Im nordwestlichen Teil von Heide ist die Norderegge zuhaus. Sie eröffnet traditionell den Reigen der Hohnbeer-Aktivitäten und feiert, seit sie ihr Fest auf einen Sonnabend gelegt hat, immer am 2. Sonnabend im Februar. Nach den Morgenumzügen und dem Erbsensuppenessen im Stadttheater hat sich die Norderegge die Tradition des „Schmieten no den Hohn in de Tünn“  – des Werfens nach dem Hahn in der Tonne – erhalten. Natürlich ist in der Tonne kein echter Hahn eingesperrt, in der Tat werden Punkte für das Treffen des Fasses vergeben.

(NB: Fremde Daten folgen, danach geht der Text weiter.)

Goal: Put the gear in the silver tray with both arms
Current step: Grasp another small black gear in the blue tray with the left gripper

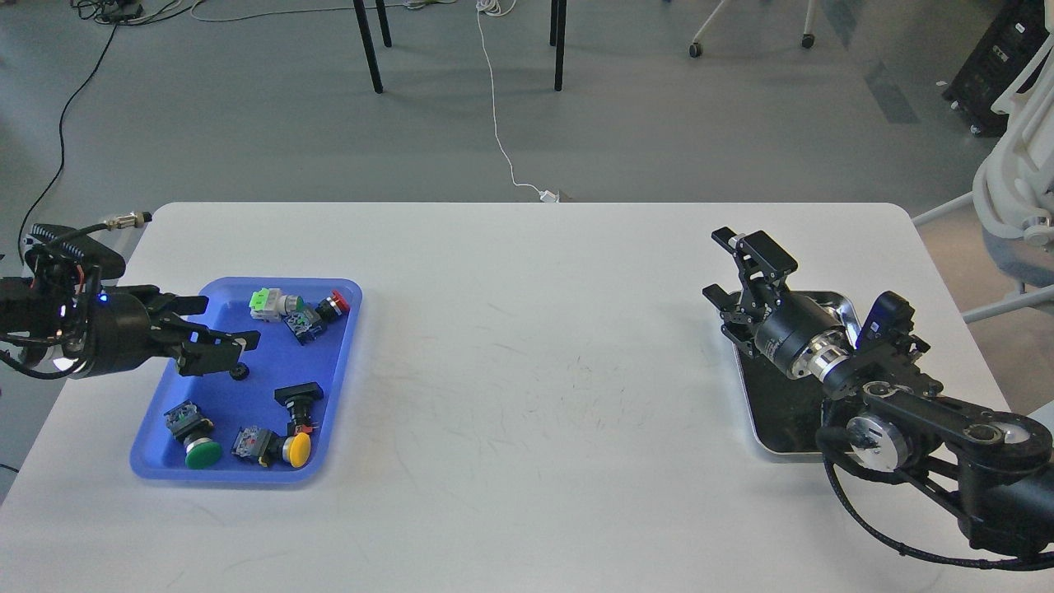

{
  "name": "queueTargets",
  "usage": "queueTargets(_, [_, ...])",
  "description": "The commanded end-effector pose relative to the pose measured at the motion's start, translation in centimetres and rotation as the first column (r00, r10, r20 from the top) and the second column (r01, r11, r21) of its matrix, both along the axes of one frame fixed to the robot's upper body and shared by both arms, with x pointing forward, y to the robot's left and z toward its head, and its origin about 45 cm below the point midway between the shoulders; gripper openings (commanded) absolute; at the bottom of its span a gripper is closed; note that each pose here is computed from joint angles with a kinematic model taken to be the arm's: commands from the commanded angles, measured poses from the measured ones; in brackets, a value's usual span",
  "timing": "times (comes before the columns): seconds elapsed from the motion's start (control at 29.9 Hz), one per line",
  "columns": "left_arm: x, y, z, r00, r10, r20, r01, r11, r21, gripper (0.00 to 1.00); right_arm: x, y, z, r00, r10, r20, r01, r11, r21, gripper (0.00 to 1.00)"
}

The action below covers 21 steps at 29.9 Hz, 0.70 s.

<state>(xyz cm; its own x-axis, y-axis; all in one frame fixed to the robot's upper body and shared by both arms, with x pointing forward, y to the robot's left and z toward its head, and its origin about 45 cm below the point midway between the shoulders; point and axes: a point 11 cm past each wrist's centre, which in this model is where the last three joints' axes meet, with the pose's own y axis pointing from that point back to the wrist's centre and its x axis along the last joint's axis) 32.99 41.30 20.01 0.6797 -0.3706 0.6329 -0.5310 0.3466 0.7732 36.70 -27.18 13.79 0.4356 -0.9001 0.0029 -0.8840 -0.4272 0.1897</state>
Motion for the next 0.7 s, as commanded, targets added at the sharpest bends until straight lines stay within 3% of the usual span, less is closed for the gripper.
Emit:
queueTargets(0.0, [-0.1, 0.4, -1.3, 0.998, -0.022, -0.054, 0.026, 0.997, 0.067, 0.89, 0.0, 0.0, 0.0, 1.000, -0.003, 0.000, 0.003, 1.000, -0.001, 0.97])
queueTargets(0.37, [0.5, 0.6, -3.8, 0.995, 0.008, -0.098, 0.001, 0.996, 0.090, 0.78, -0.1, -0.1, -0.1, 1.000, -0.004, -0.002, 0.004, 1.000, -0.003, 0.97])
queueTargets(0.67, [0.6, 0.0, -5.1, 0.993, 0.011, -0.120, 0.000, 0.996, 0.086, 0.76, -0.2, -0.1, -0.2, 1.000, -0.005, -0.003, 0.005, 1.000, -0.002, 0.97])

„De lütte, scheune Süderegg!“ – Die kleine, schöne Süderegge!

Die kleinste der drei Heider Eggen ist die im südwesten gelegene Süderegge. Seit 1841 feiert sie ihr Fest als erste Egge in der heutigen Form selbständig. Als letzte der drei Heider Eggen hält sie an der älteren Schreibweise „Hahnbeer“ fest, wenn auch hier das „a“ als „o“ ausgesprochen wird.

„De groote, stolte Österegg!“ – Die große, stolze Österegge!

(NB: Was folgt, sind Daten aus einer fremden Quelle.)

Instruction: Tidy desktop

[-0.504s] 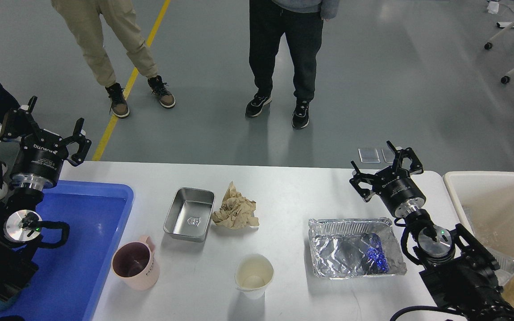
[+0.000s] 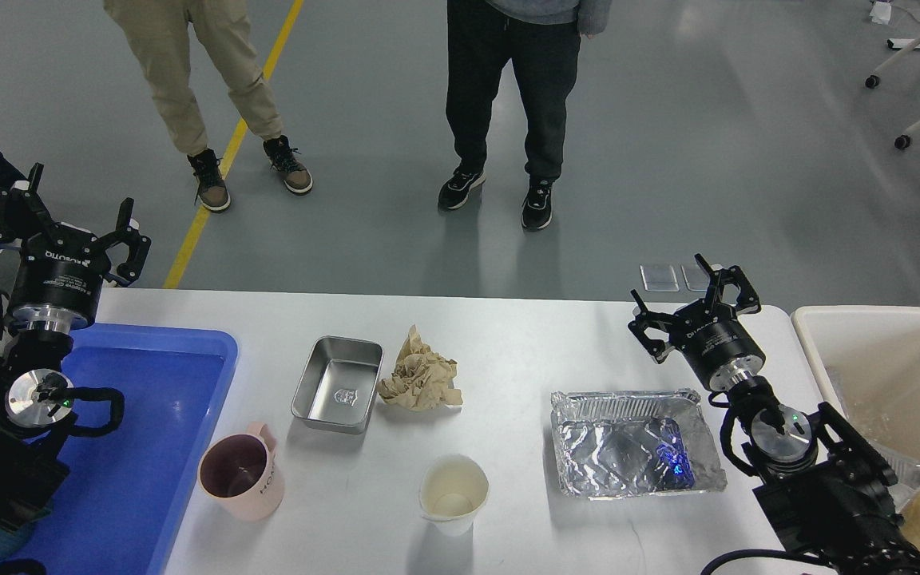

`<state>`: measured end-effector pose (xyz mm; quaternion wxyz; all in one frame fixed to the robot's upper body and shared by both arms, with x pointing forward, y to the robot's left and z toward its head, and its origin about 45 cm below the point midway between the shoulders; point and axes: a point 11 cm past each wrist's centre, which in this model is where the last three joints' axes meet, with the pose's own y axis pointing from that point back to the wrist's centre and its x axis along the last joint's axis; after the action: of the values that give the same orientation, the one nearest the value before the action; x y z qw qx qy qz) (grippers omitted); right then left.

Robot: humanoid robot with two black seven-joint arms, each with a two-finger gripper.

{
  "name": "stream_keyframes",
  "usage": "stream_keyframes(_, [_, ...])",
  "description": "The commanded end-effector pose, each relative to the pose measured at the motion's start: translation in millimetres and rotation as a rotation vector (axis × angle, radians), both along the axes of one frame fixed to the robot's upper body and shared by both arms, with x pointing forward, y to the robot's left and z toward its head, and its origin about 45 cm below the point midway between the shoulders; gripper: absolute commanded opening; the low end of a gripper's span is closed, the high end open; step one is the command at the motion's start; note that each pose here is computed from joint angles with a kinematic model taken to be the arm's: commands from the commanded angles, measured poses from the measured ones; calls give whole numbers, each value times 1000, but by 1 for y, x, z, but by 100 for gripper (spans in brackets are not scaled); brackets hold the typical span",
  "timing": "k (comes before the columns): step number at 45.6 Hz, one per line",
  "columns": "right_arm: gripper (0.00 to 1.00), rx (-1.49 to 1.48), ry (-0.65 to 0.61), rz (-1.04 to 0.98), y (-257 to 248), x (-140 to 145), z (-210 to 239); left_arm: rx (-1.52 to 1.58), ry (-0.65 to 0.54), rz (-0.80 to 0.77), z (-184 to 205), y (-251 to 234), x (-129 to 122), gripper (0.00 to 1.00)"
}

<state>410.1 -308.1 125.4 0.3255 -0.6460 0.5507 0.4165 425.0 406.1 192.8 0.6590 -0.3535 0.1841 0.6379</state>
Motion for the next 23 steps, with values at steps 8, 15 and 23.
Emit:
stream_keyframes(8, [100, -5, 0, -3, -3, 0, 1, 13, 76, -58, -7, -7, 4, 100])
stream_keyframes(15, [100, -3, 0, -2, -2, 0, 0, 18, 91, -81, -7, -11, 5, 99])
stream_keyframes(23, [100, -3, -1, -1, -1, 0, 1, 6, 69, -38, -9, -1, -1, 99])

Durch Eingemeindungen der Ortschaften Rüsdorf, Süderholm und Bennewohld ist die Fläche der Österegge mit Abstand die größte der drei Heider Eggen. Sie war die erste Egge, die ihr Fest 1994 vom Montag auf den Sonnabend legte und damit den Grundstein schuf, dass Hohnbeer auch heute noch den Stellenwert der vergangenen Jahrzehnte hat. Seit dem feiert die Österegge am letzten Sonnabend im Februar ihr großes Fest. Vier Züge ziehen morgens durch die Egge, um die Jubilare zu ehren und die Freude zu mehren. Den Höhepunkt bildet jedes Jahr der große Festumzug, der hunderte Gäste an die Straßenränder zieht. Und der Festball am Ende ist nach wie vor der gesellschaftliche Höhepunkt in Heides Ballsaison.